:: Stored data ::
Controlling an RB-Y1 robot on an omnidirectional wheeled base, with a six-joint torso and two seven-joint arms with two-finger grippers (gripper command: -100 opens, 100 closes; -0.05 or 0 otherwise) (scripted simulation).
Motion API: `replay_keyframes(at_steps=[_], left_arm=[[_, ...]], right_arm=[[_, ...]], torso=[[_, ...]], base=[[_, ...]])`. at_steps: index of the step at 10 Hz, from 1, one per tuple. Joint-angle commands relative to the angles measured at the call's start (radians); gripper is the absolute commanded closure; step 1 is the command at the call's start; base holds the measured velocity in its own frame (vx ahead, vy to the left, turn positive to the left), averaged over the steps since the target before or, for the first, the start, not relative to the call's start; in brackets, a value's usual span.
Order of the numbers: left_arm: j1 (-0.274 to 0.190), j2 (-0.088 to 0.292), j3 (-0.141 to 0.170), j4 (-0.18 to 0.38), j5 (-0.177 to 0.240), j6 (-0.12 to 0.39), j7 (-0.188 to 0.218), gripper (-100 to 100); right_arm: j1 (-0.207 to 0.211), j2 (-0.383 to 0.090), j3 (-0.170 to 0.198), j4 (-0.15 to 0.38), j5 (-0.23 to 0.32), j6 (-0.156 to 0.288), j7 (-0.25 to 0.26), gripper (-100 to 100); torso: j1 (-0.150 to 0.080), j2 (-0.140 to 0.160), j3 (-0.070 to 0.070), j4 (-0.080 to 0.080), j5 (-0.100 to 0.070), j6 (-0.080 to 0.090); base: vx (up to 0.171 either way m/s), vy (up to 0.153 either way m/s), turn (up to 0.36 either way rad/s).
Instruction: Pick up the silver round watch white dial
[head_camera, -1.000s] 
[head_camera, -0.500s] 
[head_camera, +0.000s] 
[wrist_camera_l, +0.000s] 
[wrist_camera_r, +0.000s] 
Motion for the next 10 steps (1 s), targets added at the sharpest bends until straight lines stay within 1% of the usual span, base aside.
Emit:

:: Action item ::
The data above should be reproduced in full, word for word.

:: Result for this exercise ::
Controlling an RB-Y1 robot on an omnidirectional wheeled base, with a six-joint torso and two seven-joint arms with two-finger grippers (gripper command: -100 opens, 100 closes; -0.05 or 0 otherwise) (scripted simulation).
Motion API: `replay_keyframes(at_steps=[_], left_arm=[[_, ...]], right_arm=[[_, ...]], torso=[[_, ...]], base=[[_, ...]])`. at_steps: index of the step at 10 Hz, from 1, one per tuple. Joint-angle commands relative to the angles measured at the call's start (radians); gripper is the absolute commanded closure; step 1 is the command at the call's start; base holds the measured velocity in its own frame (vx ahead, vy to the left, turn positive to the left), averaged over the steps since the target before or, for the first, the start, not relative to the call's start; in brackets, a value's usual span.
Order of the numbers: left_arm: j1 (-0.274 to 0.190), j2 (-0.088 to 0.292), j3 (-0.141 to 0.170), j4 (-0.18 to 0.38), j5 (-0.177 to 0.240), j6 (-0.12 to 0.39), j7 (-0.188 to 0.218), gripper (-100 to 100); right_arm: j1 (-0.207 to 0.211), j2 (-0.383 to 0.090), j3 (-0.170 to 0.198), j4 (-0.15 to 0.38), j5 (-0.23 to 0.32), j6 (-0.156 to 0.288), j7 (-0.25 to 0.26), gripper (-100 to 100); torso: j1 (-0.150 to 0.080), j2 (-0.140 to 0.160), j3 (-0.070 to 0.070), j4 (-0.080 to 0.080), j5 (-0.100 to 0.070), j6 (-0.080 to 0.090); base: vx (up to 0.171 either way m/s), vy (up to 0.153 either way m/s), turn (up to 0.36 either way rad/s).
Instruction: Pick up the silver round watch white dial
[head_camera, -1.000s] 
[head_camera, -0.500s] 
[head_camera, +0.000s] 
[wrist_camera_l, +0.000s] 
[wrist_camera_r, +0.000s] 
Motion for the next 10 steps (1 s), targets added at the sharpest bends until straight lines stay within 1% of the usual span, base aside.
Emit:

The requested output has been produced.